Nekki brings free-running to Facebook with Vector
Shadow Fight developer Nekki is ready for round two on social networks with its new game, Vector.
Vector features the silhouette-heavy art style of Shadow Fight but its gameplay is based around the acrobatic free-running of parkour instead of mixed-martial arts. Previously known as Shadow Runner, Vector has a lot in common — both in style and in story — with Mirror’s Edge, the only core video game to ever feature parkour as its primary game mechanic.
Nekki only recently started bringing its games to Facebook, even though the company itself is already 10 years old. Last year, the developer surprised us when it launched the arcade fighter Shadow Fight on the social network and the game quickly graduated from our emerging games list. The game peaked at 2.1 million monthly active users and 214,000 daily active users, but AppData shows it still brings in 1.1 million MAU and 100,000 DAU. Nekki also launched 11×11 – Online Football Manager on Facebook in January, which is currently maintaining approximately 530,000 MAU and 60,000 DAU.
Nekki Founder and CEO Dmitry Terekhin is now ready to publicly talk about Vector, as well as how Shadow Fight is still going strong.
Inside Social Games: What was the inspiration for Vector?
Dmitry Terekhin, Nekki Founder and CEO: We really like dynamic arcade games. After the success of Shadow Fight, we wanted to continue work in this genre, but with an entirely new spin. We reached out to focus groups chosen from Shadow Fight’s players to find out where they had interests. Somewhat unexpectedly, there was a very clear standout: That community was rabid for a great parkour game.

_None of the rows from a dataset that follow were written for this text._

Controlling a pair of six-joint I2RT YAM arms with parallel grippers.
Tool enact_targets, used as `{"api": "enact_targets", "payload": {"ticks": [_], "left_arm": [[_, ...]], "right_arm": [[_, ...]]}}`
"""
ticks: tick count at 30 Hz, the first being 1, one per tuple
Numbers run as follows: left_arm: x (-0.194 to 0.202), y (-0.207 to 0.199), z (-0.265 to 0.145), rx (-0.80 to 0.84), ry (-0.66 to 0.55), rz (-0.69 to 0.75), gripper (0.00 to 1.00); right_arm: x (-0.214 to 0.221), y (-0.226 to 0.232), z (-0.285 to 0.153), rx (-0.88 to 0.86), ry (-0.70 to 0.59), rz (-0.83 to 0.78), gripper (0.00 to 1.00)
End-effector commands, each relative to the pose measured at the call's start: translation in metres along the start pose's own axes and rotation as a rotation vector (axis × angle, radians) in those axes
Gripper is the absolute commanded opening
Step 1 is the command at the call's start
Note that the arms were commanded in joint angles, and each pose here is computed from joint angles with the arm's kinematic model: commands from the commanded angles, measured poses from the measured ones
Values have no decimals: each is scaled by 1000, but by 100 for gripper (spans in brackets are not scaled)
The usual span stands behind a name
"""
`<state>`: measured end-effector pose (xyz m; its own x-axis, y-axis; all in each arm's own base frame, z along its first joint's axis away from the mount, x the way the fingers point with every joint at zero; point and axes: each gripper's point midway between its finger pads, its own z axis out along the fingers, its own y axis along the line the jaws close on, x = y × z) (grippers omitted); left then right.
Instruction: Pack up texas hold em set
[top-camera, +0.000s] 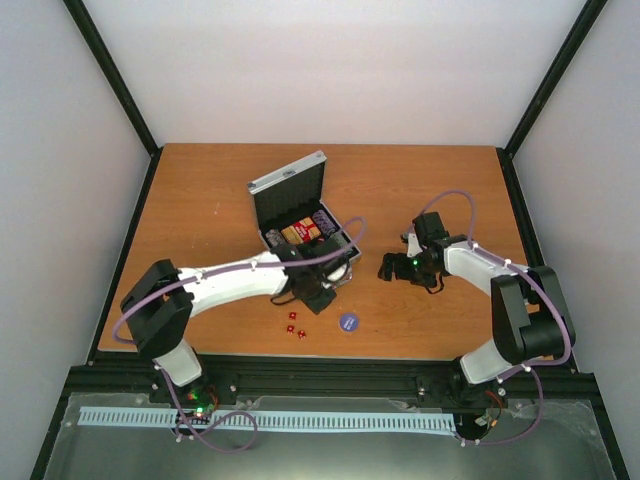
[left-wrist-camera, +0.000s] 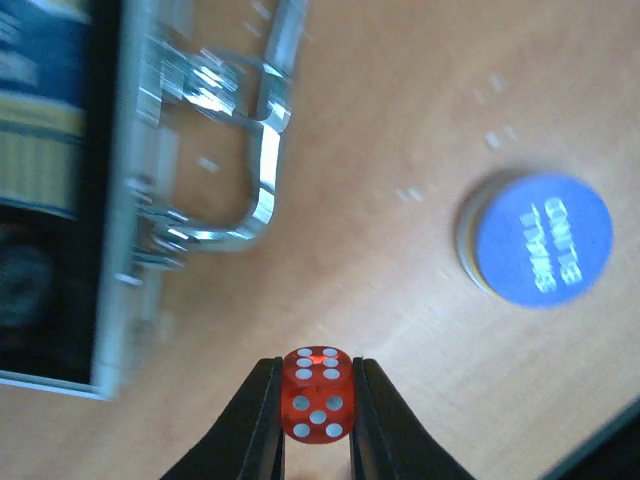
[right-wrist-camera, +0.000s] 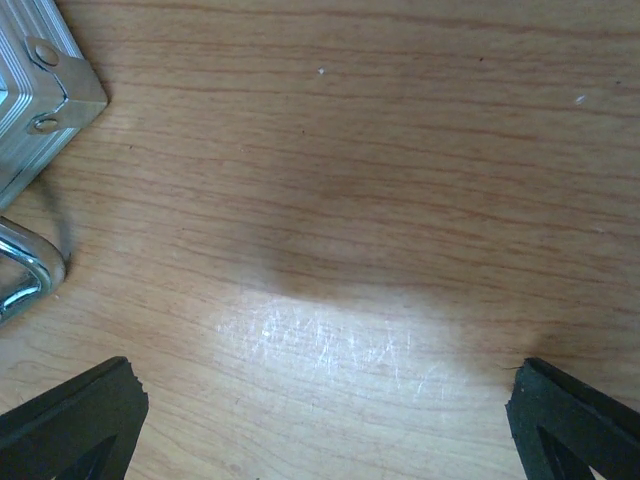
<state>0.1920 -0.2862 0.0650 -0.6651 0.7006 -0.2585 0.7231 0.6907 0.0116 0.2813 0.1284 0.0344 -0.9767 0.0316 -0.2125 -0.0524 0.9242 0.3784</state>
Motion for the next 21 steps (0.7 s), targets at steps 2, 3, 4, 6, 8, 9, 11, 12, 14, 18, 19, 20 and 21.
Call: {"api": "enact_targets", "payload": {"ticks": [2,3,4,6,8,9,11,12,14,18,19,20,21], "left_arm": [[-37,58,-16,-83,-63,-25,1],[-44,70,-12,-94,-61,-30,1],[-51,82,-9,-105,-66,-49,1],[-71,105,-3,-118,-86,-78,1],[-95,125,-1,-120,-121,-106,1],[-101,133,3,-118,-125,-113,1],[-112,140,12,-114,-128,-96,1],[-116,143,16,-116,-128,-89,1],[-120,148,25,-110,-121,-83,1],[-123,154,38,-96,-108,-91,1],[-122,156,39,-94,-106,-95,1],[-123,157,41,-96,-107,-97,1],[-123,159,42,-101,-109,-100,1]], "right_arm": [[-10,-1,1,5,-19,3,100],[-10,-1,1,4,-19,3,100],[-10,-1,2,5,-19,3,100],[-12,-1,2,5,-19,3,100],[-13,-1,4,4,-16,5,100],[-15,-1,4,3,-15,4,100],[-17,0,5,4,-17,2,100],[-17,-1,5,5,-18,3,100],[-18,-1,5,7,-20,3,100],[-16,-4,7,18,-15,7,100],[-16,-4,8,20,-13,5,100],[-15,-4,8,21,-12,7,100],[-15,-5,8,22,-10,6,100]]}}
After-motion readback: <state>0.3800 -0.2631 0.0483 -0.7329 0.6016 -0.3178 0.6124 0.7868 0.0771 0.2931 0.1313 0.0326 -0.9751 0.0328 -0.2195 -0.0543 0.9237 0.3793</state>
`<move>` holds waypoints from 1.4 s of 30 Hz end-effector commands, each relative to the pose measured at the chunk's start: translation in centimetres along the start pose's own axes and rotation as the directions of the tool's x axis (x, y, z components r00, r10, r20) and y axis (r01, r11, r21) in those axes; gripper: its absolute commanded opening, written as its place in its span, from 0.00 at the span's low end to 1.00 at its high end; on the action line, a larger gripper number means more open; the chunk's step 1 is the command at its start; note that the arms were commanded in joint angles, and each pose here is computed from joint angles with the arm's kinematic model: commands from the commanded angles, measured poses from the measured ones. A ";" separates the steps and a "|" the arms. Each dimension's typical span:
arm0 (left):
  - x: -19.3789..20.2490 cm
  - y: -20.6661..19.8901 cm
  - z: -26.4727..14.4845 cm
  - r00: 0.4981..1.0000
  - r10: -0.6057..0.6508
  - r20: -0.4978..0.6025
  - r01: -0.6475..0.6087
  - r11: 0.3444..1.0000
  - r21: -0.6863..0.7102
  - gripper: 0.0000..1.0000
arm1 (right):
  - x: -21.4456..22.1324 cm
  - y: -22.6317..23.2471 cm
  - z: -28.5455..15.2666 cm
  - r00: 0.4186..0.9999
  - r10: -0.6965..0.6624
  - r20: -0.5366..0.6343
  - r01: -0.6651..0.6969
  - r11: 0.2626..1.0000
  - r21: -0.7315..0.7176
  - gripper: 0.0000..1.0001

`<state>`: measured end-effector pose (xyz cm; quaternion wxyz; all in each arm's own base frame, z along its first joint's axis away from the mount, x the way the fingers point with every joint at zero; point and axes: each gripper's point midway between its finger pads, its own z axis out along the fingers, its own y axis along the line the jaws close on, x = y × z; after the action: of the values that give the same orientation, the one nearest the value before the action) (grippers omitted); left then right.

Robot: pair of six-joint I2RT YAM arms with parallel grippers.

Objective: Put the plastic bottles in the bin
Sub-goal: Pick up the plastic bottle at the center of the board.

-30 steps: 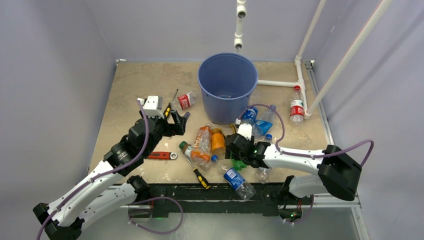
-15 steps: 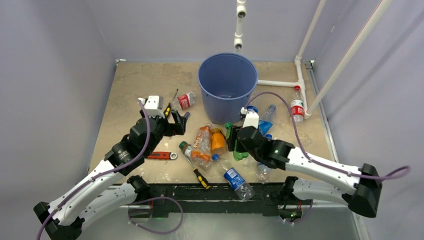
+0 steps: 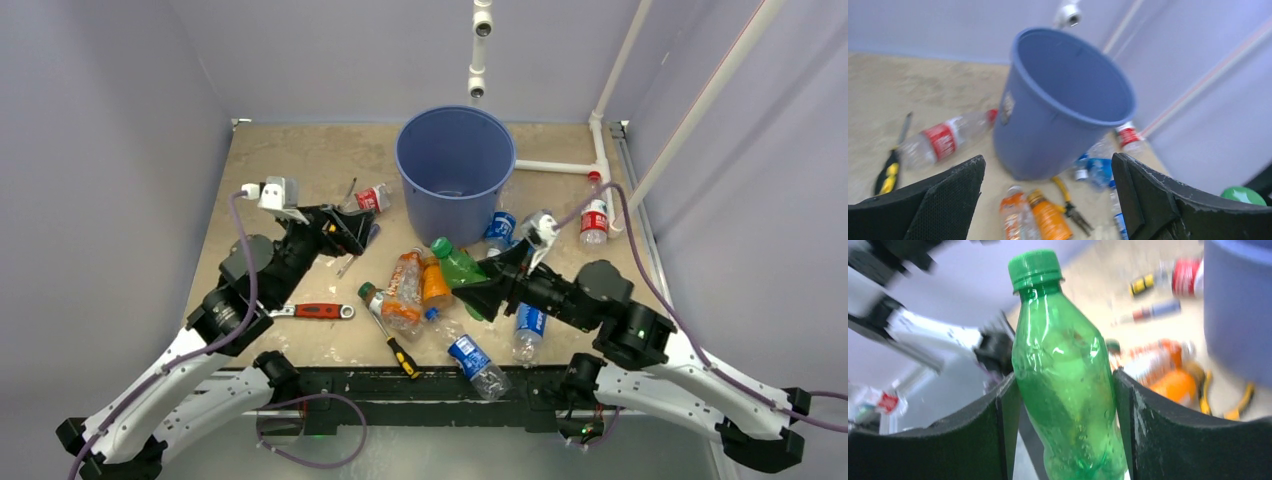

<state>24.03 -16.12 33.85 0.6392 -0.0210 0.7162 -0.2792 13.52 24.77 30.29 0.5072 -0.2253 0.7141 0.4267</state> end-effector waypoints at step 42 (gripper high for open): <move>-3.8 -21.4 -3.0 0.994 -0.073 -0.078 0.104 0.488 0.867 0.77 | -8.1 5.1 1.6 0.864 0.143 0.483 0.018 0.949 -0.313 0.34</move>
<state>15.73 -31.43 44.42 0.5224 0.2519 0.5149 -0.6313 14.21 27.92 37.16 0.6165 -0.1581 0.5122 0.5768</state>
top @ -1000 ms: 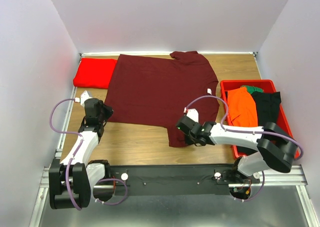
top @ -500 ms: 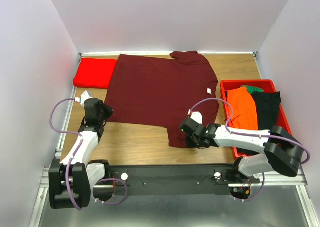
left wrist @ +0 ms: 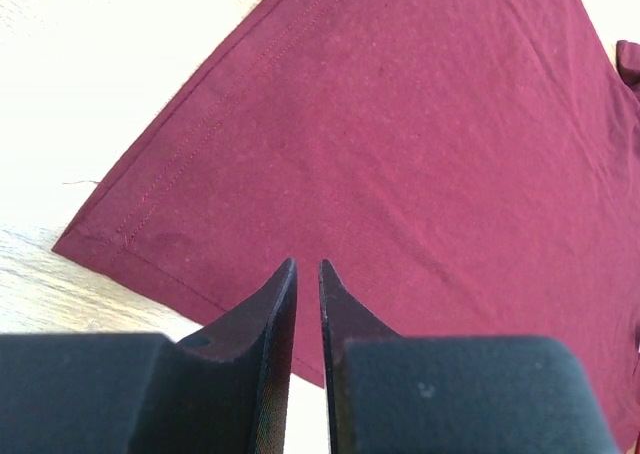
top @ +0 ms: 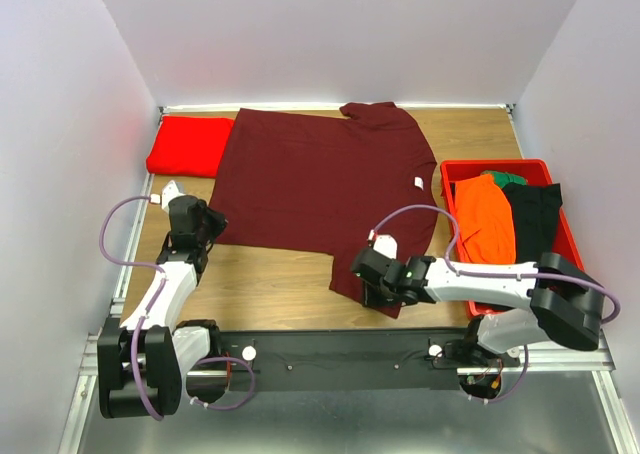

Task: Fold and stack the t-shirts
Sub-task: Flatten the tshirt out

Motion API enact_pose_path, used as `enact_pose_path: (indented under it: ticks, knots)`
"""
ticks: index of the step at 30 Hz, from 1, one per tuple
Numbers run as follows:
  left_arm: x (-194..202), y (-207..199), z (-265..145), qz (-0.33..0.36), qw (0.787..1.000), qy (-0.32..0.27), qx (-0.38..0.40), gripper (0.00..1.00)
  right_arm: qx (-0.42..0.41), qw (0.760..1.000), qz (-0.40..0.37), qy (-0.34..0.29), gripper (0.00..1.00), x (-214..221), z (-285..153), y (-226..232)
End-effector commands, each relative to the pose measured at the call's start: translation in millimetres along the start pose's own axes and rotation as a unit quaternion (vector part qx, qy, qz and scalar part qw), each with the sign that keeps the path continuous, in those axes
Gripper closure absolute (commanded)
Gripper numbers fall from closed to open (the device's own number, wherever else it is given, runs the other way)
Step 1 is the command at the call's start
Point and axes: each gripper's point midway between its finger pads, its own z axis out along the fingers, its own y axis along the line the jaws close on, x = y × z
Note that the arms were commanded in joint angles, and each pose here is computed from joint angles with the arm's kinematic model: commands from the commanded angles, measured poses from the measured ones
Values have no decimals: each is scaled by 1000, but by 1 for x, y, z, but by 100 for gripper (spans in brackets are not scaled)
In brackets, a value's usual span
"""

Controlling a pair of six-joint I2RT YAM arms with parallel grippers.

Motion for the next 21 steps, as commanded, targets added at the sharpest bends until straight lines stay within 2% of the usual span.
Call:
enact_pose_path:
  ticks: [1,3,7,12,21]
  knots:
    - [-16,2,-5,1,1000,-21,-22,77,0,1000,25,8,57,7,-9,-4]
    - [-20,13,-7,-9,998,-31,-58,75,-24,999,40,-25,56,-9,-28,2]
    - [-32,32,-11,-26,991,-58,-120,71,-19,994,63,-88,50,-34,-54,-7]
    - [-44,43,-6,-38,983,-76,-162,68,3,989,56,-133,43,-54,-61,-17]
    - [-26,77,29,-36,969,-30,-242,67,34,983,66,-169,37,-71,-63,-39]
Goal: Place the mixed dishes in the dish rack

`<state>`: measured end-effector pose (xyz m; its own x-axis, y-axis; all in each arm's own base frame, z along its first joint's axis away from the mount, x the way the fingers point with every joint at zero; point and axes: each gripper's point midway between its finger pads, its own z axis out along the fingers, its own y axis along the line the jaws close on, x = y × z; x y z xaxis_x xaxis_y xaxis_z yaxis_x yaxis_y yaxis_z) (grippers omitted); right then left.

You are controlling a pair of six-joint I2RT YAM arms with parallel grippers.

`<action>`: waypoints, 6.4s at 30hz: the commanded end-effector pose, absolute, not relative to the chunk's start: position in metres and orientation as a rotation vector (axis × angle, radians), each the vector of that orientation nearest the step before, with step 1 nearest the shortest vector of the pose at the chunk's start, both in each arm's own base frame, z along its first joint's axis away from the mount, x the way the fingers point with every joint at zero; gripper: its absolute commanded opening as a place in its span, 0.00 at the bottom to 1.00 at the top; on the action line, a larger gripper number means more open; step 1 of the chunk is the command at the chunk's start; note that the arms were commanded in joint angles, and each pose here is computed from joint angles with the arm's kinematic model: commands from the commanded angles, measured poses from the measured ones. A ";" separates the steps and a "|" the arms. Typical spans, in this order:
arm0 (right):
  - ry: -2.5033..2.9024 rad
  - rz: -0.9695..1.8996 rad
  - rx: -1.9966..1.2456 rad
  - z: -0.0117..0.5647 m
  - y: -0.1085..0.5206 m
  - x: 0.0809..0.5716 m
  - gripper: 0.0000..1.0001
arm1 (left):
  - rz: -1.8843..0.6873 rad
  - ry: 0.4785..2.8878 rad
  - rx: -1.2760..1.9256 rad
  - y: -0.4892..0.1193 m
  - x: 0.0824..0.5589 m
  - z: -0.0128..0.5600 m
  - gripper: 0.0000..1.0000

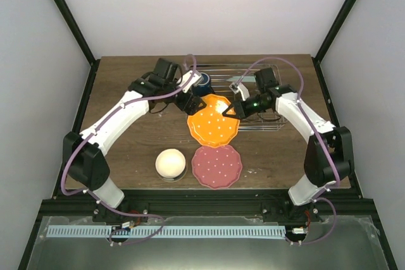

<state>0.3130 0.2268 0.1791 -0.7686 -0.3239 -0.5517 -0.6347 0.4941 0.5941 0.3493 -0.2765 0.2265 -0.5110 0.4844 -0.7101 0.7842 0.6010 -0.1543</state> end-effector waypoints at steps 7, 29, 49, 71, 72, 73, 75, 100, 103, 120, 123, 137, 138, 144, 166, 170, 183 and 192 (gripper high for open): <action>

We got pretty excited about that idea too. Parkour matches nicely with our arcade/sports games preference, so the concept seemed a perfect fit for us and our players. Parkour also offers a great opportunity to demonstrate another of Nekki’s competitive advantages — the realistic animation technology we built for Vector’s spiritual forerunner, Shadow Fight.
ISG: Will Vector be available on any platform other than Facebook?
Terekhin: You bet. Nekki is a dedicated multi-platform game company. In addition to Facebook, we plan to release Vector on the Russian social networks (VKontakte, Odnoklassniki, MoiMir) and internationally on Google +, StudiVZ, and Nasza-Klasa.pl. Also, for the first time, we will release mobile versions for iPhone, iPad and Android.
ISG: Is there a plot that goes along with the game’s scenario?
Terekhin: As it happens, there is a concise backstory that’s set up superbly in the intro video. It goes like this: in the totalitarian world of the future, freedom no longer exists. Our hero escapes the shackles of the system and escapes into the world. In this world, to live free is to run free.
ISG: How will Vector monetize?
Terekhin: Free-to-play arcade players respond better to paying for content and power-ups rather than participating in the “wait, pay or promote” model you commonly see in other free-to-play genres. While it’s still under discussion, at the moment we’re proposing to have Vector sell additional levels, tricks and gadgets. Mastering new tricks helps achieve higher scores and makes free-running each level more spectacular. Gadgets grant the hero special powers, such as slow-motion or a temporary escape from his pursuers.
ISG: What types of gameplay modes will be available?
Terekhin: We’re planning several exciting game modes, which allows us to expand the gameplay for Vector over time. “Chase” is the core mode and requires player to escape his or her pursuer while collecting bonuses and performing tricks for extra points. Additional modes under consideration and construction include a time trial and an endless mode where players compete for the greatest distance survived. We also plan to use our synchronous PvP technology to enable various multiplayer modes in which players around the world can play with or against each other in real-time.
ISG: Since Shadow Fight (pictured above) launched in 2011, the game’s numbers have maintained steady player retention. How have you managed to keep so many players coming back?
Terekhin: Now more than a year old, Shadow Fight remains a player favorite. Nekki is one of the few independent Russian game developers on Facebook. We did not work with a publisher, but took the game to Facebook on our own. I credit most of Shadow Fight’s success there to the uniqueness of the game for that platform (there aren’t really any serious competitors), and a really good viral hook.
Traffic exchange bars like Applifier and MauDau worked quite well for us. These cross-promotional tools really help high-quality games attract new players for free, once you get the engine running. We were so impressed by the idea of traffic exchange as a tool to optimize and grow an online game audience, we were inspired to create our own version: AppBoost is our own home-grown solution that we think does the job even better.
ISG: What lessons did you learn with Shadow Fight that you’ve incorporated into the development of Vector?
Terekhin: In Vector, we used a number of technologies developed for Shadow Fight. For animation, we used our animation tool, Cascadeur, which allows easy creation of physics-based animations. Players find it surprising that we don’t use any motion-capture in either Shadow Fight or Vector. It’s all animation created in Cascadeur. We plan on continuing to develop Cascadeur and use it to make even more fantastic gameplay, and we also would like to provide this software to others for free in order to build a community of animators using Cascadeur in interesting and innovative ways.